[Given data Boundary: Start]

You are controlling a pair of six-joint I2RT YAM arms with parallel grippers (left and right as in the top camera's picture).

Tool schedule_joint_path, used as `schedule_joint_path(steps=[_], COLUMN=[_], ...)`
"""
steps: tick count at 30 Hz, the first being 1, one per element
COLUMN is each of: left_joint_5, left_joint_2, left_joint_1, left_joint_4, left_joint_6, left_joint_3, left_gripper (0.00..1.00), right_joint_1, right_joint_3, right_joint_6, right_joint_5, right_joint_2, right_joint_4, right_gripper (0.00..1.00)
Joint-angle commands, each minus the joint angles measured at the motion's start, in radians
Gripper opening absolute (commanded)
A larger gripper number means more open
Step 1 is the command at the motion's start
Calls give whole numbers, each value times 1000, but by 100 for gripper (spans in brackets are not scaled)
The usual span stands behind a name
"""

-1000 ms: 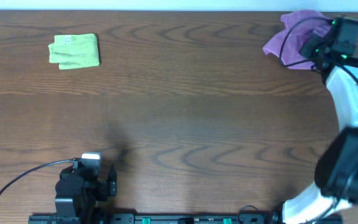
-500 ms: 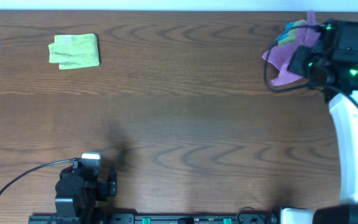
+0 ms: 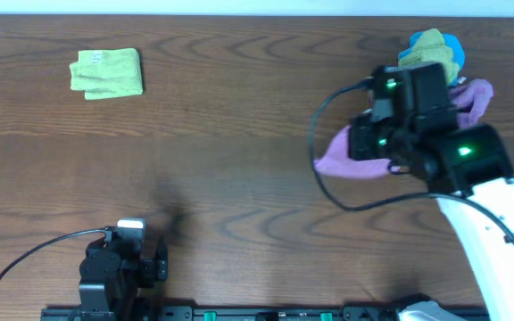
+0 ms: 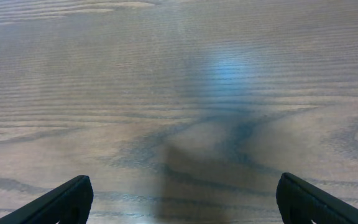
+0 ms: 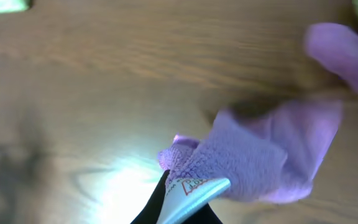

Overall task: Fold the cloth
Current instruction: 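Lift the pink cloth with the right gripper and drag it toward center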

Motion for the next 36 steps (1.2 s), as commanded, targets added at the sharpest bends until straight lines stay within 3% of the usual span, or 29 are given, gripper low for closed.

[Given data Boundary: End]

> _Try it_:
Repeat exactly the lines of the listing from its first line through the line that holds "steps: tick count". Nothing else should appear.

> _Written solution_:
You are controlling a pair of six-joint I2RT YAM arms with parallel grippers (left and right as in the top camera's picture).

Tool schedule_joint_path, used as `schedule_joint_path(steps=[_], COLUMN=[_], ...)`
"""
steps: tick count at 30 Hz, the first being 1, one per element

The work on this exercise is now complete.